The listing that follows should be duplicated character for character.

*-*-*

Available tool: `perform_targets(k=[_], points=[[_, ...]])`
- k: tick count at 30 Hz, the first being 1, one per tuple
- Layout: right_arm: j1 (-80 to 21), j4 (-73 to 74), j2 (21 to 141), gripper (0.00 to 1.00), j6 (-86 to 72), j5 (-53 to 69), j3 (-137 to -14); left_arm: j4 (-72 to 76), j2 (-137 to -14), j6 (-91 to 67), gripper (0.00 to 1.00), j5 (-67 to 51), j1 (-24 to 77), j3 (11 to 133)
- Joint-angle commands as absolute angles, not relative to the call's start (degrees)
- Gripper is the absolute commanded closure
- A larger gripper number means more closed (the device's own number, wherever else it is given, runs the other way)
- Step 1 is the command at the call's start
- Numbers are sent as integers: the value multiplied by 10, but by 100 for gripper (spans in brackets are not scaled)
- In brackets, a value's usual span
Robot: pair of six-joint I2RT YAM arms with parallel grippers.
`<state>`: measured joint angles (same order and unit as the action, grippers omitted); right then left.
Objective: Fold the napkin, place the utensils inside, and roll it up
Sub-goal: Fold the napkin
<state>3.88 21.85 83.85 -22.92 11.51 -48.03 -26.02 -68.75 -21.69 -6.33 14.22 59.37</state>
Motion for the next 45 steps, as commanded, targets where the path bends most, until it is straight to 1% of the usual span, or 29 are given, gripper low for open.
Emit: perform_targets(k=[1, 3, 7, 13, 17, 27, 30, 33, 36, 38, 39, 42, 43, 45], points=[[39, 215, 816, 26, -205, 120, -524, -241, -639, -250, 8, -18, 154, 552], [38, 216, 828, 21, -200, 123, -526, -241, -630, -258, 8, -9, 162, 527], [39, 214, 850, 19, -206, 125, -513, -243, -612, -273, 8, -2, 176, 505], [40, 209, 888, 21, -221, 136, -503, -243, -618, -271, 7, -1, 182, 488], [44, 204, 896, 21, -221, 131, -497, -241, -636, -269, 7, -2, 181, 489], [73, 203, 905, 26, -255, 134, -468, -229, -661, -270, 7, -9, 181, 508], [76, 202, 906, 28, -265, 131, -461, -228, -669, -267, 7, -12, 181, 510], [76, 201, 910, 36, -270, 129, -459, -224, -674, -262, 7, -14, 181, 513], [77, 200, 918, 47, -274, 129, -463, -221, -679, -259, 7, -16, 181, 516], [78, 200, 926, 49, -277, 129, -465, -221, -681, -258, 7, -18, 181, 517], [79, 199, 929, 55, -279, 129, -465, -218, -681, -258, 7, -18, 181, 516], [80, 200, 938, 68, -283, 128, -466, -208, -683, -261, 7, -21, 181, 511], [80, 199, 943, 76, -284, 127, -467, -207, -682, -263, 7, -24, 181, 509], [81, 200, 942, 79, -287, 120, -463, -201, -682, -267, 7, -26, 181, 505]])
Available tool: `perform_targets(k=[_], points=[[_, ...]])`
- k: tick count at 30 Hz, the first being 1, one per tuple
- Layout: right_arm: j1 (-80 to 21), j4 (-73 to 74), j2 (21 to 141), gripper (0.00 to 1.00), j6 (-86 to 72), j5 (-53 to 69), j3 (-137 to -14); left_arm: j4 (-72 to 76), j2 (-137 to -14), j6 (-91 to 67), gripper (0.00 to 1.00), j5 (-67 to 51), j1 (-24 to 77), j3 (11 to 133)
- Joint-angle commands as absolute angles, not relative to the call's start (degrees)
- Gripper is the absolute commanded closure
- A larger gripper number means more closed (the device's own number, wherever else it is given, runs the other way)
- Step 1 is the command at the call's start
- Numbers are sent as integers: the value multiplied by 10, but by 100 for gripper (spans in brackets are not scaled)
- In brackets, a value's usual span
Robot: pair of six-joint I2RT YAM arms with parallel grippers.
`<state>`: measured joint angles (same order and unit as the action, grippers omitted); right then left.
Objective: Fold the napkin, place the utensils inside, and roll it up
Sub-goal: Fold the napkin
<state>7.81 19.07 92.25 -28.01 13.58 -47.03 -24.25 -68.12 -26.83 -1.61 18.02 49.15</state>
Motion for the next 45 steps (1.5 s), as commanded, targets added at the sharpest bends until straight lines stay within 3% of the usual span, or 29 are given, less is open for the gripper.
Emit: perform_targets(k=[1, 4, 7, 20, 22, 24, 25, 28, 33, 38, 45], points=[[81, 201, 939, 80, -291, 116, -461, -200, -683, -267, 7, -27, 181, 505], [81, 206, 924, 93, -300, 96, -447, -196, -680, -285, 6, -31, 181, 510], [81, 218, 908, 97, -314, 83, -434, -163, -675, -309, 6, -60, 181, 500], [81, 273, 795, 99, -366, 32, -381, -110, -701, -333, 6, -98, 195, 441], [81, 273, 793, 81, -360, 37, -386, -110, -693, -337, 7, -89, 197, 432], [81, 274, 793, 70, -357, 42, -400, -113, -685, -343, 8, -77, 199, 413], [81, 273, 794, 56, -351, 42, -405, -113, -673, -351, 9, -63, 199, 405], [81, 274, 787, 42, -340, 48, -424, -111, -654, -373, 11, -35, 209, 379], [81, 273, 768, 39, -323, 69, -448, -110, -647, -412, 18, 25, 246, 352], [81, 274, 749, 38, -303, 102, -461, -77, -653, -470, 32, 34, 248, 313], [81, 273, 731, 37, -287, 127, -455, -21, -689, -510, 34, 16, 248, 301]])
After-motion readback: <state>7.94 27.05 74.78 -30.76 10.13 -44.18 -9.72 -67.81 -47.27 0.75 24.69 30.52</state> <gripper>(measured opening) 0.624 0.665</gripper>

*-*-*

> Result of this task:
Available tool: `perform_targets(k=[_], points=[[_, ...]])`
- k: tick count at 30 Hz, the first being 1, one per tuple
- Layout: right_arm: j1 (-80 to 21), j4 (-73 to 74), j2 (21 to 141), gripper (0.00 to 1.00), j6 (-86 to 72), j5 (-53 to 69), j3 (-137 to -14); left_arm: j4 (-72 to 76), j2 (-137 to -14), j6 (-91 to 67), gripper (0.00 to 1.00), j5 (-67 to 51), j1 (-24 to 77), j3 (11 to 133)
- Joint-angle commands as absolute angles, not relative to the call's start (degrees)
- Gripper is the absolute commanded closure
- A larger gripper number means more closed (the device's own number, wherever else it is given, runs the other way)
- Step 1 is the command at the call's start
- Numbers are sent as integers: the value multiplied by 10, but by 100 for gripper (spans in brackets are not scaled)
- In brackets, a value's usual span
Robot: pair of six-joint I2RT YAM arms with parallel grippers.
`<state>`: measured joint angles (same order and unit as the action, grippers omitted); right then left.
Objective: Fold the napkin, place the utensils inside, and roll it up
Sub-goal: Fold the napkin
<state>3.88 21.85 83.85 -22.92 11.51 -48.03 -26.02 -68.75 -21.69 -6.33 14.22 59.37</state>
Motion for the next 45 steps, as commanded, targets where the path bends most, until it is straight to 1% of the usual span, or 29 are given, gripper low for open.
Emit: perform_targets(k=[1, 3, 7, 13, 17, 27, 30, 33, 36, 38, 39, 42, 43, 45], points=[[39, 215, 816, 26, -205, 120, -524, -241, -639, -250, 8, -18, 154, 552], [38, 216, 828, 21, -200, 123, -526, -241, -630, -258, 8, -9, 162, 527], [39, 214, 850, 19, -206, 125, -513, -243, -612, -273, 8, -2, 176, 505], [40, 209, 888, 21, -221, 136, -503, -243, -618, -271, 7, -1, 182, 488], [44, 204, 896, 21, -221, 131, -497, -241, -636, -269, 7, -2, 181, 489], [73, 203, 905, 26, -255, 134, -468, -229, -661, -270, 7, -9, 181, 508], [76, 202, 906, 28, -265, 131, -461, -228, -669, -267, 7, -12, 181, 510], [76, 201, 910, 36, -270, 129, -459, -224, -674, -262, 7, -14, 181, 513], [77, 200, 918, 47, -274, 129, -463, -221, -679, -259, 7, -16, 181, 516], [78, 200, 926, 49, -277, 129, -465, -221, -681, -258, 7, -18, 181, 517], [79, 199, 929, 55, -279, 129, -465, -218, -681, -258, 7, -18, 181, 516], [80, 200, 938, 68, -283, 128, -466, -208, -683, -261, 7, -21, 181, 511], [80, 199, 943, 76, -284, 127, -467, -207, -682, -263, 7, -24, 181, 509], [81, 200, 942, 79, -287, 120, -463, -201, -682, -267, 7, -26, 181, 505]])
Available tool: `perform_targets(k=[_], points=[[_, ...]])`
- k: tick count at 30 Hz, the first being 1, one per tuple
- Layout: right_arm: j1 (-80 to 21), j4 (-73 to 74), j2 (21 to 141), gripper (0.00 to 1.00), j6 (-86 to 72), j5 (-53 to 69), j3 (-137 to -14); left_arm: j4 (-72 to 76), j2 (-137 to -14), j6 (-91 to 67), gripper (0.00 to 1.00), j5 (-67 to 51), j1 (-24 to 77), j3 (11 to 133)
- Joint-angle commands as absolute angles, not relative to the call's start (degrees)
- Gripper is the absolute commanded closure
- A larger gripper number means more closed (the device's own number, wherever else it is given, runs the other way)
- Step 1 is the command at the call's start
- Numbers are sent as integers: the value multiplied by 10, but by 100 for gripper (spans in brackets are not scaled)
- In brackets, a value's usual span
Robot: pair of six-joint I2RT YAM arms with parallel grippers.
`<state>`: measured joint angles (same order and unit as the action, grippers omitted); right then left.
Objective: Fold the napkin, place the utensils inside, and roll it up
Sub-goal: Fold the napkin
<state>7.81 19.07 92.25 -28.01 13.58 -47.03 -24.25 -68.12 -26.83 -1.61 18.02 49.15</state>
Motion for the next 45 steps (1.5 s), as commanded, targets added at the sharpest bends until straight lines stay within 3% of the usual span, or 29 are given, less is open for the gripper.
Emit: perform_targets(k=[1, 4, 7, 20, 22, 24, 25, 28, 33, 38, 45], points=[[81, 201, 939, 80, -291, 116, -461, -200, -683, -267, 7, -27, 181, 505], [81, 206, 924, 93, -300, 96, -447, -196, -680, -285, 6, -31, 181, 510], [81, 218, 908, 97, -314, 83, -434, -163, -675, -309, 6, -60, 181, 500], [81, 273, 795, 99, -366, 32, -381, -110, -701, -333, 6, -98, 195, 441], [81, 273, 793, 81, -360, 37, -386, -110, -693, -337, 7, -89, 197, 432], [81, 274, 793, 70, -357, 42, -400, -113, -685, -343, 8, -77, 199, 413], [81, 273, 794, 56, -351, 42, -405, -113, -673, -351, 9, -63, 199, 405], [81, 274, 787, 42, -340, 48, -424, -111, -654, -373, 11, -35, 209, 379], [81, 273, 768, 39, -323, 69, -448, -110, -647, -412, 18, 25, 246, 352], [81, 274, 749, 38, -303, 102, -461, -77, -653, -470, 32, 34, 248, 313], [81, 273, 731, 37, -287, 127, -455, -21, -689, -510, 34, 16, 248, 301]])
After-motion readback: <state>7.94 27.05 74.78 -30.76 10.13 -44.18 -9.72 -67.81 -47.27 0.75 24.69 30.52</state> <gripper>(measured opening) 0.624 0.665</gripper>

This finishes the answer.